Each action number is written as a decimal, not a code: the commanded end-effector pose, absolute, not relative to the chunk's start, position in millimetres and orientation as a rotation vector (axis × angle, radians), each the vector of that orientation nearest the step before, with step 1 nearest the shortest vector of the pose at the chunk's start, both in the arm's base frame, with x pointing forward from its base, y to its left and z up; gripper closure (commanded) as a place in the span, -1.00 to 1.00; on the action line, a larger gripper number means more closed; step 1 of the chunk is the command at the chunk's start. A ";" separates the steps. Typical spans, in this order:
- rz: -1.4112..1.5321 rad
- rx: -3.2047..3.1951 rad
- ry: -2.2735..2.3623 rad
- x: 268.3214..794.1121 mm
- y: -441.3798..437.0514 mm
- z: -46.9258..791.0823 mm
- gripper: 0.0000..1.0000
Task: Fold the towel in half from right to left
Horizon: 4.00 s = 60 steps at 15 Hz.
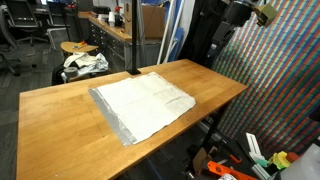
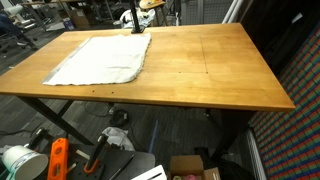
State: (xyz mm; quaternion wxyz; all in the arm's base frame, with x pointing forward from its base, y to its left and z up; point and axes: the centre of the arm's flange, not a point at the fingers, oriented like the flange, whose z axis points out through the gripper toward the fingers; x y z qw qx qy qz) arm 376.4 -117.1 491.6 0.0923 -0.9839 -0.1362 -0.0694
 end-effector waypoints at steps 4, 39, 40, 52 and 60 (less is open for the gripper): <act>-0.206 -2.922 -0.405 376.4 -117.1 491.6 -1.00; 0.339 -2.936 -0.129 485.5 -123.4 371.7 -1.00; 0.356 -2.931 -0.105 487.6 -127.9 365.0 -1.00; 0.265 -2.835 0.126 505.8 -173.5 304.3 -1.00; 0.071 -2.888 0.107 494.0 -194.4 275.4 -1.00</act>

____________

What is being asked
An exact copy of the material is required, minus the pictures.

Task result
Each action number is written as a decimal, not a code: the commanded end-effector pose, absolute, not relative to the chunk's start, position in millimetres and orientation as a rotation vector (axis × angle, radians), each the vector of that orientation nearest the step before, with step 1 nearest the shortest vector of the pose at the chunk's start, both in the arm's base frame, with x pointing forward from its base, y to its left and z up; gripper closure (commanded) as a place in the span, -1.00 to 1.00; on the action line, a larger gripper number means more closed; step 1 of the chunk is the command at the chunk's start. A ";" separates the steps. Typical spans, in this order:
- rz: -1.4112..1.5321 rad
- rx: -3.2047..3.1951 rad
- ry: -2.2735..2.3623 rad
- x: 268.3214..794.1121 mm
- y: -441.3798..437.0514 mm
- z: -46.9258..791.0823 mm
- gripper: 0.0000..1.0000
Task: Fold the towel in half from right to left
Horizon: 4.00 s = 60 steps at 15 Hz.
State: (xyz mm; quaternion wxyz; all in the arm's base frame, with x pointing forward from its base, y to its left and z up; point and axes: the centre of the arm's flange, not a point at the fingers, oriented like the flange, whose z axis points out through the gripper toward the fingers; x y z qw qx qy qz) arm 376.4 -117.1 491.6 0.0923 -0.9839 -0.1362 -0.0694
 end-effector waypoints at steps 4, 39, 40, 52 and 60 (less is open for the gripper): <act>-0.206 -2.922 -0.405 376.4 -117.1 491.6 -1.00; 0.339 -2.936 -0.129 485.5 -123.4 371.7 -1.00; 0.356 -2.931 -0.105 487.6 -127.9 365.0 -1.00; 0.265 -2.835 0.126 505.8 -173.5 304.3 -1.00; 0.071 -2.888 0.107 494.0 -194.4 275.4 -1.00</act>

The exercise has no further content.